-- EXERCISE GOAL --
Go through the data and report how many lines include the word "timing", giving only the number.

-- MATERIAL FOR THIS EXERCISE --
[Start of Attachment]
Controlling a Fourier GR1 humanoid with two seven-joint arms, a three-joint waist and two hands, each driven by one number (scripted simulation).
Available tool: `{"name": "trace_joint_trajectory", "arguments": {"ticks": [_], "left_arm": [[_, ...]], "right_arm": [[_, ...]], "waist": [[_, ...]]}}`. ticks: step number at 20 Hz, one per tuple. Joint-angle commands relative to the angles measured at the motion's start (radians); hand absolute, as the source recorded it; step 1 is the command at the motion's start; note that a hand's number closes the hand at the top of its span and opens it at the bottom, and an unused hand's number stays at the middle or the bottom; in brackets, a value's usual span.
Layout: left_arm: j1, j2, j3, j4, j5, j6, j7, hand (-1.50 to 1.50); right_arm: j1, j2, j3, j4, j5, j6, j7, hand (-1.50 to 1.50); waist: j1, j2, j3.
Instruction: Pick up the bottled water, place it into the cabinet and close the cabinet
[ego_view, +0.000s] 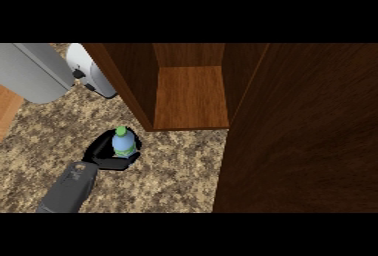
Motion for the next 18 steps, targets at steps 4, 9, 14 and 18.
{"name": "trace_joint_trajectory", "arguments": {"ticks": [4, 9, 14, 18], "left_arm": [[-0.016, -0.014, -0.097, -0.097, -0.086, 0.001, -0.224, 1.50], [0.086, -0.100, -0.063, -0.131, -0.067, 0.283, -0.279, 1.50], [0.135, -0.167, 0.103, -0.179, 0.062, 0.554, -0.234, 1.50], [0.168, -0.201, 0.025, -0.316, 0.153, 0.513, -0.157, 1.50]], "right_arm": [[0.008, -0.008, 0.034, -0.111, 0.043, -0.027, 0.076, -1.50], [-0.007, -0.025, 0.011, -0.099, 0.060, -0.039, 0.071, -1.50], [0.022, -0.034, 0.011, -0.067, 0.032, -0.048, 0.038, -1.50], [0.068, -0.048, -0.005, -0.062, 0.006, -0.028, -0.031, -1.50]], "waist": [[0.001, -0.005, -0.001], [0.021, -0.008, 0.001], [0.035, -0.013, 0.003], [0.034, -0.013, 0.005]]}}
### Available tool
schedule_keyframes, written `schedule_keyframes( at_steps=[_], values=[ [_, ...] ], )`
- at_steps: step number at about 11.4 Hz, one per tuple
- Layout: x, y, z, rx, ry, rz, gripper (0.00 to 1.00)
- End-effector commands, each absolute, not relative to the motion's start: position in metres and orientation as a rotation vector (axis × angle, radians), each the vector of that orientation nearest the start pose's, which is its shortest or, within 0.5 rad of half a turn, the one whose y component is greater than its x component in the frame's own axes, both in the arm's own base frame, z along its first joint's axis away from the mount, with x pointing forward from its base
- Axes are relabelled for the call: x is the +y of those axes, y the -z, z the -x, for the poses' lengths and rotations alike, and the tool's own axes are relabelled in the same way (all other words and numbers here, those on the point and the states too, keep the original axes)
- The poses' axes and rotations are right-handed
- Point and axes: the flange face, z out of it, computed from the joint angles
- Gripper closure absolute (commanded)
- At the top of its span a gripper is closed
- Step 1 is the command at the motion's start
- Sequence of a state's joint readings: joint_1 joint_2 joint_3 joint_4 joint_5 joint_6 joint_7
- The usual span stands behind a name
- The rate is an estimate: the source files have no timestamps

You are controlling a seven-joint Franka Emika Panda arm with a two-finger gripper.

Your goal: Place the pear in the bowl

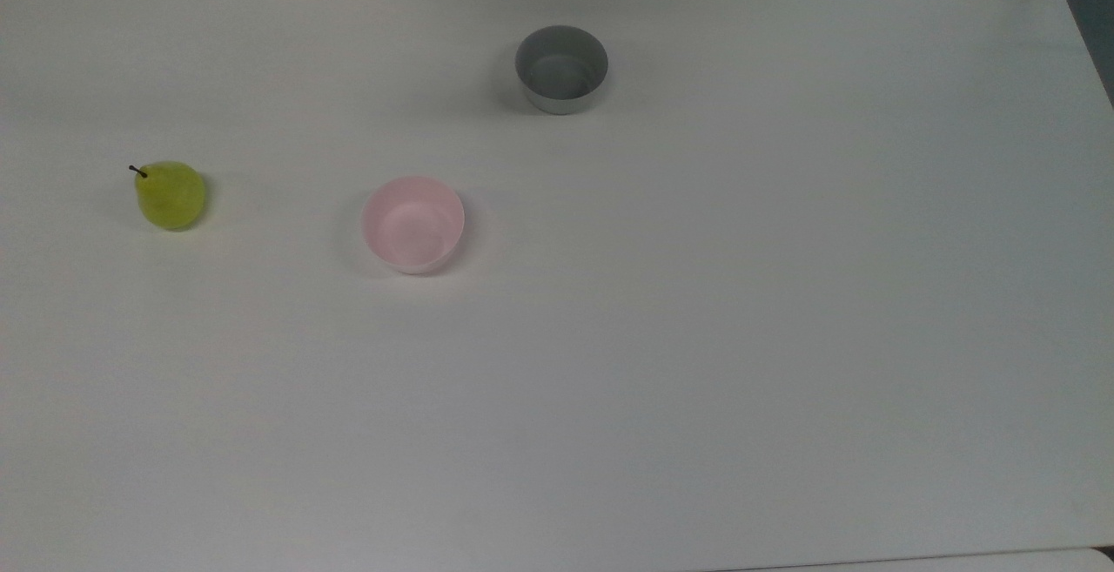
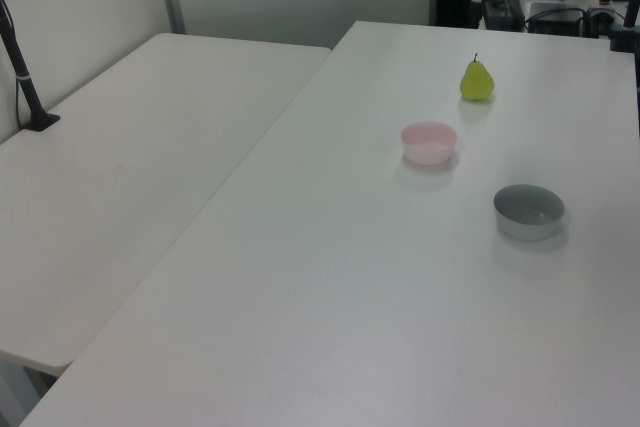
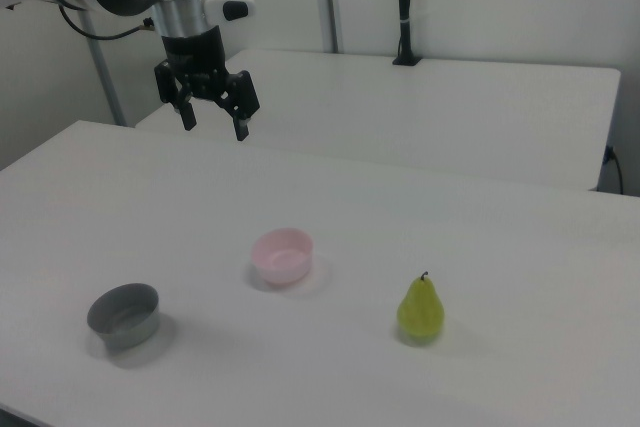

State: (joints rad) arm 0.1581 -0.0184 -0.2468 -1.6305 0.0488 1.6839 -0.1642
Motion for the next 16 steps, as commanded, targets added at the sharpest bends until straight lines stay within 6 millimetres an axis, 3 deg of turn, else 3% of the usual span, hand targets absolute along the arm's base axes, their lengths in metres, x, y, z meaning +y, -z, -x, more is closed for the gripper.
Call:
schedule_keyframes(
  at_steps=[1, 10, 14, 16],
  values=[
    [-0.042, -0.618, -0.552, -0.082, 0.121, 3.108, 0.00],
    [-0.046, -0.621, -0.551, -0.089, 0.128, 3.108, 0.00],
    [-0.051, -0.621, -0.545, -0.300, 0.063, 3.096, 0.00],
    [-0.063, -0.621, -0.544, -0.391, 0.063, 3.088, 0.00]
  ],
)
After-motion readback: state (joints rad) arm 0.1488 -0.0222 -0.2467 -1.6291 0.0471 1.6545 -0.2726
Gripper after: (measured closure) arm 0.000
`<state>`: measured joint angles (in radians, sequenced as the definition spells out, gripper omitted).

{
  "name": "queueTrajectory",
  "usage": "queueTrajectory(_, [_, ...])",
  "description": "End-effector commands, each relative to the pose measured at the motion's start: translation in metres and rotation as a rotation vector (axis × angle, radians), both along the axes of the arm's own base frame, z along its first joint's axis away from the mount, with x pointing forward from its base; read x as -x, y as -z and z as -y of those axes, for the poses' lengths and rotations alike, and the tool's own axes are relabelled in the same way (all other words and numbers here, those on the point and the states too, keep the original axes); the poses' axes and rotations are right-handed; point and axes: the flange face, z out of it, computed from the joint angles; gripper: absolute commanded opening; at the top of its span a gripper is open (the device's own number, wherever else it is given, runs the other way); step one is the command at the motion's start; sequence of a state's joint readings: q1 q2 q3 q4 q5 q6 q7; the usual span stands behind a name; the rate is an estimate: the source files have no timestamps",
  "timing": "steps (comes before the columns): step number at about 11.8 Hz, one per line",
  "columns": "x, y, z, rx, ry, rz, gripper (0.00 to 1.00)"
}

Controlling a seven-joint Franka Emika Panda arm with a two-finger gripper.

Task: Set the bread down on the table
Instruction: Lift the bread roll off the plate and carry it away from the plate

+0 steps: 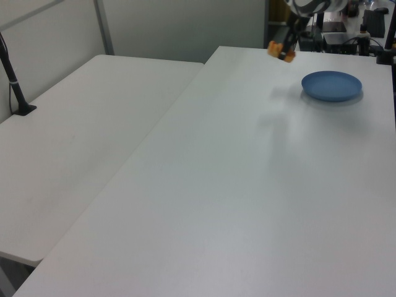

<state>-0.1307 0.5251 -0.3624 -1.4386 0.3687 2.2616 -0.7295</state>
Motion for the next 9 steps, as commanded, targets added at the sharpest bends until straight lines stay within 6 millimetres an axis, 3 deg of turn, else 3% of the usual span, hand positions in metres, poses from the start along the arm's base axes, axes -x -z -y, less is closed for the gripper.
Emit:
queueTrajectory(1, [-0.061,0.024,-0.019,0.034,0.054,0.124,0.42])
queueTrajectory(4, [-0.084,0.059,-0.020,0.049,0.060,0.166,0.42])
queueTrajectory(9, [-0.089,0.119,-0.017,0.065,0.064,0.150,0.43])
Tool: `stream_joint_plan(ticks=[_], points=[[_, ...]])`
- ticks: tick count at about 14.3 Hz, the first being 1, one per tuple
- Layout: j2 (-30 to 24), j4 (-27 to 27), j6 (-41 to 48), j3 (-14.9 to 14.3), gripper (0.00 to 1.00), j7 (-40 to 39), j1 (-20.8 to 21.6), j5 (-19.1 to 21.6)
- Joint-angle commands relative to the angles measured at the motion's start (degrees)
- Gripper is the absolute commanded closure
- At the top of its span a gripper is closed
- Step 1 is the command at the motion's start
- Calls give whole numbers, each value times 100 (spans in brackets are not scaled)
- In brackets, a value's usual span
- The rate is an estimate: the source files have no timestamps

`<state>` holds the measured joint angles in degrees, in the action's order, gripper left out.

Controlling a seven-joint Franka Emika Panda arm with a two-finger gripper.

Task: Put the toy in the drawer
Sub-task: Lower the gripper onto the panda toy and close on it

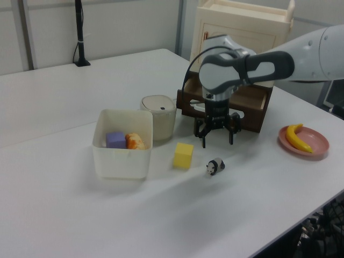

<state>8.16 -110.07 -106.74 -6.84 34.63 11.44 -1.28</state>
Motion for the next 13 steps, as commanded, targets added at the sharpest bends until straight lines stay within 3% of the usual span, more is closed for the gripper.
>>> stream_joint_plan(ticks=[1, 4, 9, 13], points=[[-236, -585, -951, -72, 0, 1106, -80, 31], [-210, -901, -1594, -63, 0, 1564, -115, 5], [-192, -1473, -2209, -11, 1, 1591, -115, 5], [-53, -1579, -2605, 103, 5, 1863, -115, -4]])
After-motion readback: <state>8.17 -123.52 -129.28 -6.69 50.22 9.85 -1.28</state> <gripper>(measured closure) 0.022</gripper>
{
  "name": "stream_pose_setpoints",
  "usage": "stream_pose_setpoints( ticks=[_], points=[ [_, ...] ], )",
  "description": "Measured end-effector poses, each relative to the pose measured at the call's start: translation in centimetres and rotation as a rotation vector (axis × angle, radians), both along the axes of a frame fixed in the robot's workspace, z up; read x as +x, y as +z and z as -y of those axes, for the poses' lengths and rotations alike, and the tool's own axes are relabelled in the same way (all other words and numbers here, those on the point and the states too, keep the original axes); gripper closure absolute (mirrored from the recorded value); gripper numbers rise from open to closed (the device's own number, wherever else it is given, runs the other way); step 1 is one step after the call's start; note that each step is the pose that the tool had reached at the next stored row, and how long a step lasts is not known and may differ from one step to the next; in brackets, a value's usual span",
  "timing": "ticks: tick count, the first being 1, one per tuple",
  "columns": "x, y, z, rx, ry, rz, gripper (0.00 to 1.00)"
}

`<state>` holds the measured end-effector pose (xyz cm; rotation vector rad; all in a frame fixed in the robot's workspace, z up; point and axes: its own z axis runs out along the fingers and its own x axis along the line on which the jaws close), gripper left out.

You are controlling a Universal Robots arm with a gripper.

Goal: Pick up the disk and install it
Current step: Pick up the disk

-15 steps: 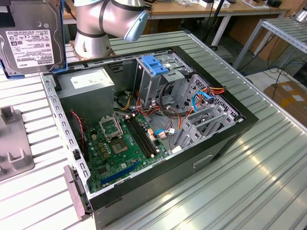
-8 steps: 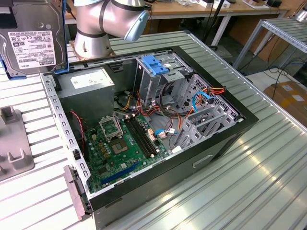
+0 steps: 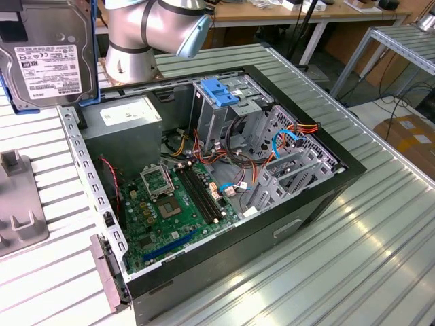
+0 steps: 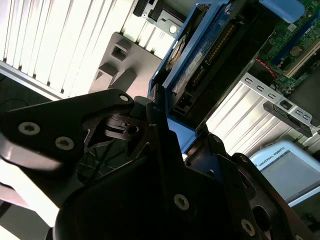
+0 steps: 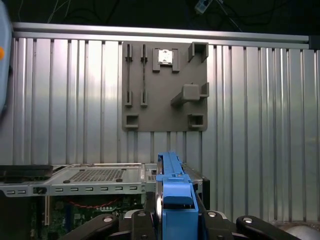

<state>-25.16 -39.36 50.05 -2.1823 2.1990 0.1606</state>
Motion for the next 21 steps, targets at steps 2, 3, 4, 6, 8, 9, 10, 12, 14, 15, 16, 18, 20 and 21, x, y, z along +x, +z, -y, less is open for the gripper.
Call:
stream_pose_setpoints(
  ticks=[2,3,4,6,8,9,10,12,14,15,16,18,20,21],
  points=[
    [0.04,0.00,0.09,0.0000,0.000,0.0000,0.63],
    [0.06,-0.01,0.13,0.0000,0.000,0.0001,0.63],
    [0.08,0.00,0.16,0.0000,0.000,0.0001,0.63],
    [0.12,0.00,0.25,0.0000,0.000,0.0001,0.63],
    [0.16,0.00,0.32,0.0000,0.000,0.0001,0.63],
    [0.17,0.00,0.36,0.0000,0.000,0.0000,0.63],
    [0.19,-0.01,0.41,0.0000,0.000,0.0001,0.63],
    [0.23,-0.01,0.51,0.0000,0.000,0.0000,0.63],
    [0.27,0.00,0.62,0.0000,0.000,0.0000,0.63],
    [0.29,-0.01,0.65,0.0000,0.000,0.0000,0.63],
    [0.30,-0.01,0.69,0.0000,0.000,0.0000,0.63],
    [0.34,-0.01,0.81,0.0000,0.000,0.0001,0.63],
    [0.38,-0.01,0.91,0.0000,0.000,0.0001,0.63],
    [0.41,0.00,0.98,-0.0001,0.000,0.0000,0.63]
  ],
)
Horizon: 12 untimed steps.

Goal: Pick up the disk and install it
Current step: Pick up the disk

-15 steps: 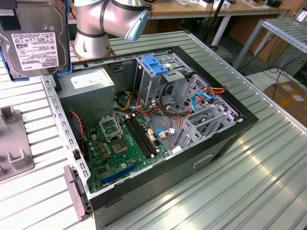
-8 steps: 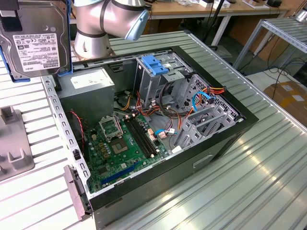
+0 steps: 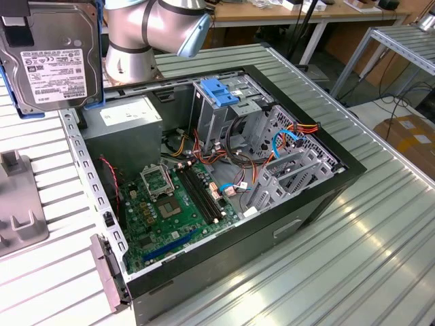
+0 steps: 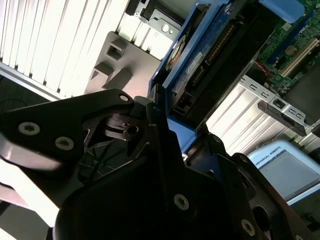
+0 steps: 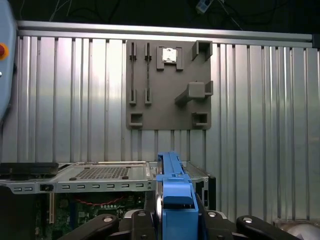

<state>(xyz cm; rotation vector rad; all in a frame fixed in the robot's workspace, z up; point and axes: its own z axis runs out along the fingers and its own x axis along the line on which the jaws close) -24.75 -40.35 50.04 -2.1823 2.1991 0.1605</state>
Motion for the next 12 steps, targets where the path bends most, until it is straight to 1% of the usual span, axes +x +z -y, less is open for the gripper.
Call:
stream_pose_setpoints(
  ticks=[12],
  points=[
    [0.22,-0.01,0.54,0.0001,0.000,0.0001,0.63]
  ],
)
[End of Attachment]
-- THE ANSWER --
2